● **EXERCISE BRIEF**
At the line with "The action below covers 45", start copying; carry on through the last line of the material below, exactly as written, and stop there.

● **DATASET RECORDS**
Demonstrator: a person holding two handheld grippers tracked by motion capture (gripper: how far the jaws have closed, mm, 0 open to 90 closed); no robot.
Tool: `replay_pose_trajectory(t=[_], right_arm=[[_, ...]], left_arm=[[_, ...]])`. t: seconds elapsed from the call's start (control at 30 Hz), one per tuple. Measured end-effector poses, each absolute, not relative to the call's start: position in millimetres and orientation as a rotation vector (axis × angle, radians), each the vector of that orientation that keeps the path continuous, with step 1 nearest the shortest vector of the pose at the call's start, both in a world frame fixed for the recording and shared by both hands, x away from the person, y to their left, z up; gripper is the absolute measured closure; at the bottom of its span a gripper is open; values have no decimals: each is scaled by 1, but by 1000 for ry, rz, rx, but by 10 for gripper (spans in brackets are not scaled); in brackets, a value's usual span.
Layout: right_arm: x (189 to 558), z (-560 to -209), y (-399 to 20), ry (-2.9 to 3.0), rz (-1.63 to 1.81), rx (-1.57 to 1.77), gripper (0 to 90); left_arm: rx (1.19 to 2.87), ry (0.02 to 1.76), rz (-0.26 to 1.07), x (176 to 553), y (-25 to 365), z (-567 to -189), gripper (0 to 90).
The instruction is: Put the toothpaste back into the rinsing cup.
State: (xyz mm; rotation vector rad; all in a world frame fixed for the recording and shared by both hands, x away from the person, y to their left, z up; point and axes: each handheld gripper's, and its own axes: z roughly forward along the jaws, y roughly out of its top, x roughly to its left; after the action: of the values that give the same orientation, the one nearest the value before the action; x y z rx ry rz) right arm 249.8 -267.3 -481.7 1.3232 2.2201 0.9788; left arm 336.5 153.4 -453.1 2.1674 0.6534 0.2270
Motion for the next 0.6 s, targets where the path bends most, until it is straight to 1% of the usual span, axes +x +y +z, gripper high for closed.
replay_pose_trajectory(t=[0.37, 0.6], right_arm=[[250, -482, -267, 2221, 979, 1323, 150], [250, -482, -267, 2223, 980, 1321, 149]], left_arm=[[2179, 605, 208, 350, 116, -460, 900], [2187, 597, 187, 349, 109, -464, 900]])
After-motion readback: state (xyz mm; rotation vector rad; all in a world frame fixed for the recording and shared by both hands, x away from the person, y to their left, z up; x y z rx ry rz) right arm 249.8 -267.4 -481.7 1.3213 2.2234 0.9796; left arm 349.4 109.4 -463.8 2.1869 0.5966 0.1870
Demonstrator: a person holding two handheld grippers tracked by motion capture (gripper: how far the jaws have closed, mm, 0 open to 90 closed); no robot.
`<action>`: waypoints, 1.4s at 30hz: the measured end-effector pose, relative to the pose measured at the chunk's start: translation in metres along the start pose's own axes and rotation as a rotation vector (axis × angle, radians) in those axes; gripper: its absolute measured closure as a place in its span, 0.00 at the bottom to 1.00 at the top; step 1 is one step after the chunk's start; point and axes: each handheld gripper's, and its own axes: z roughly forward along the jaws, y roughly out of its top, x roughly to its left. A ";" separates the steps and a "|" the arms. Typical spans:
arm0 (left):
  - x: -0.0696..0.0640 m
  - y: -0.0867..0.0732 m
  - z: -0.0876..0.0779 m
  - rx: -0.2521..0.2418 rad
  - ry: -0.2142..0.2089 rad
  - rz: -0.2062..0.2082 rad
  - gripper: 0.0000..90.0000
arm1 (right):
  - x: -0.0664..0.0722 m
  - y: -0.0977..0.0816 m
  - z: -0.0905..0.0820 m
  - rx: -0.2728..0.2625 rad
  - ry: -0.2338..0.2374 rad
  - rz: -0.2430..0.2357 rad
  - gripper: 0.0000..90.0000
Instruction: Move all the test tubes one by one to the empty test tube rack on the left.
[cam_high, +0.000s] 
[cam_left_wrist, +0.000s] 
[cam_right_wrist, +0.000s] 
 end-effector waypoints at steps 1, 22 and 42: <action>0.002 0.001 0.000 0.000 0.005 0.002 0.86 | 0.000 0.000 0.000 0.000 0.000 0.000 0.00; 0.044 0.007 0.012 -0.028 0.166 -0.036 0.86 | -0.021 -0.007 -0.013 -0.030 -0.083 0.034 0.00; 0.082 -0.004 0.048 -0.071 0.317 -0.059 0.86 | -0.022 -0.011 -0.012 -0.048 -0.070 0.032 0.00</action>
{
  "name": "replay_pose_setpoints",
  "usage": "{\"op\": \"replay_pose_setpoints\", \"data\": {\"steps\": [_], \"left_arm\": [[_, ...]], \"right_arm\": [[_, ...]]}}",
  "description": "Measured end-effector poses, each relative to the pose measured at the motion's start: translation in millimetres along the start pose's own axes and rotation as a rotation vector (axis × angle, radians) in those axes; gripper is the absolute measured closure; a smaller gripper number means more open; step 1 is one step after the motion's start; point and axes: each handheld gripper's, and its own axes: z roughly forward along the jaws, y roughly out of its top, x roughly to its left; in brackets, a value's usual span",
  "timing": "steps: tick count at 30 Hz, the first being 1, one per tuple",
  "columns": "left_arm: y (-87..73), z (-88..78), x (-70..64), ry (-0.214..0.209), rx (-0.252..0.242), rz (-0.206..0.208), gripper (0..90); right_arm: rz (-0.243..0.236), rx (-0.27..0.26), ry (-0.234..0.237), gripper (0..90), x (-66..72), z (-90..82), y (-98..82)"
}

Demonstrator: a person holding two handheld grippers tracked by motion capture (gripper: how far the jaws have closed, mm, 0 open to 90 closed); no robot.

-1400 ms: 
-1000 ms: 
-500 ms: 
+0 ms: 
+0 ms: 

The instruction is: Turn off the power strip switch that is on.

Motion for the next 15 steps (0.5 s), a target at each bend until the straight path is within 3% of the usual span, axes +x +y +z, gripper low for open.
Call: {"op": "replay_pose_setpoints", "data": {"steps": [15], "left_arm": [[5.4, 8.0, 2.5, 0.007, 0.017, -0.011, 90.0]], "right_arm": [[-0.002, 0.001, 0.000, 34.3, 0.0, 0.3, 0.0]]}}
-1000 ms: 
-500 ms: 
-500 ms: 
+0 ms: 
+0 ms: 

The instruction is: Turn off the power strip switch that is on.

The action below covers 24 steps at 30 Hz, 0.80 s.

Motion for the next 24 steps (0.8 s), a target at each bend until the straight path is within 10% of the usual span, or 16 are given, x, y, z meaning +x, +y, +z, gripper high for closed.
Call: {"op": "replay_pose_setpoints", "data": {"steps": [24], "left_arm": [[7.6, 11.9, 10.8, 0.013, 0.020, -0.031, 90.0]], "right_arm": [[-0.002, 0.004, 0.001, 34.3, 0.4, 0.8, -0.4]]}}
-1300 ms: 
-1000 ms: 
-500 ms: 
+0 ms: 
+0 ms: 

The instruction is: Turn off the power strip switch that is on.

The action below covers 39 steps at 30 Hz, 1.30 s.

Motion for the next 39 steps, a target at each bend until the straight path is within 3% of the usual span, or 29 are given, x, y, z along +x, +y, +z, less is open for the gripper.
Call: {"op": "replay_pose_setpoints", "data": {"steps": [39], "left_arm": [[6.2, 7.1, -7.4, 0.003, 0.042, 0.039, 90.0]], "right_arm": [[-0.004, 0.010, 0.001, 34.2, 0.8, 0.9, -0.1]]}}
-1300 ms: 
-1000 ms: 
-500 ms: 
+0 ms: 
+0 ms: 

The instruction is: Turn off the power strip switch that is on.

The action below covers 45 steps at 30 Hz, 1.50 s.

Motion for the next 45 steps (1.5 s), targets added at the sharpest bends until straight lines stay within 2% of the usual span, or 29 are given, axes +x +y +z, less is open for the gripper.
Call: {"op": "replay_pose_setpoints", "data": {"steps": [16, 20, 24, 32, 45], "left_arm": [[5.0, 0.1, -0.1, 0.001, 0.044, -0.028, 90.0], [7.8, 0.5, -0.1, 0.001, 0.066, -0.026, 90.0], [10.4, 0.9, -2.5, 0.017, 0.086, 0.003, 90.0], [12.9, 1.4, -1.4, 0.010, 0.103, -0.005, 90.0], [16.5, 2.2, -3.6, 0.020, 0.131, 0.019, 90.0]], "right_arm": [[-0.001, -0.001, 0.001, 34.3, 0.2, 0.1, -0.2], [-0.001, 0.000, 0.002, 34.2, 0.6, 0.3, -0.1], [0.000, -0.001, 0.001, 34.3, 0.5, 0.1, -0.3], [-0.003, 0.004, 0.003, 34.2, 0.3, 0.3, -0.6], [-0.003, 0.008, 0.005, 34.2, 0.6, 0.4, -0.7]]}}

● **EXERCISE RESULT**
The action below covers 45 steps at 30 Hz, 1.50 s.

Motion for the next 45 steps (1.5 s), targets added at the sharpest bends until straight lines stay within 2% of the usual span, or 29 are given, axes +x +y +z, less is open for the gripper.
Call: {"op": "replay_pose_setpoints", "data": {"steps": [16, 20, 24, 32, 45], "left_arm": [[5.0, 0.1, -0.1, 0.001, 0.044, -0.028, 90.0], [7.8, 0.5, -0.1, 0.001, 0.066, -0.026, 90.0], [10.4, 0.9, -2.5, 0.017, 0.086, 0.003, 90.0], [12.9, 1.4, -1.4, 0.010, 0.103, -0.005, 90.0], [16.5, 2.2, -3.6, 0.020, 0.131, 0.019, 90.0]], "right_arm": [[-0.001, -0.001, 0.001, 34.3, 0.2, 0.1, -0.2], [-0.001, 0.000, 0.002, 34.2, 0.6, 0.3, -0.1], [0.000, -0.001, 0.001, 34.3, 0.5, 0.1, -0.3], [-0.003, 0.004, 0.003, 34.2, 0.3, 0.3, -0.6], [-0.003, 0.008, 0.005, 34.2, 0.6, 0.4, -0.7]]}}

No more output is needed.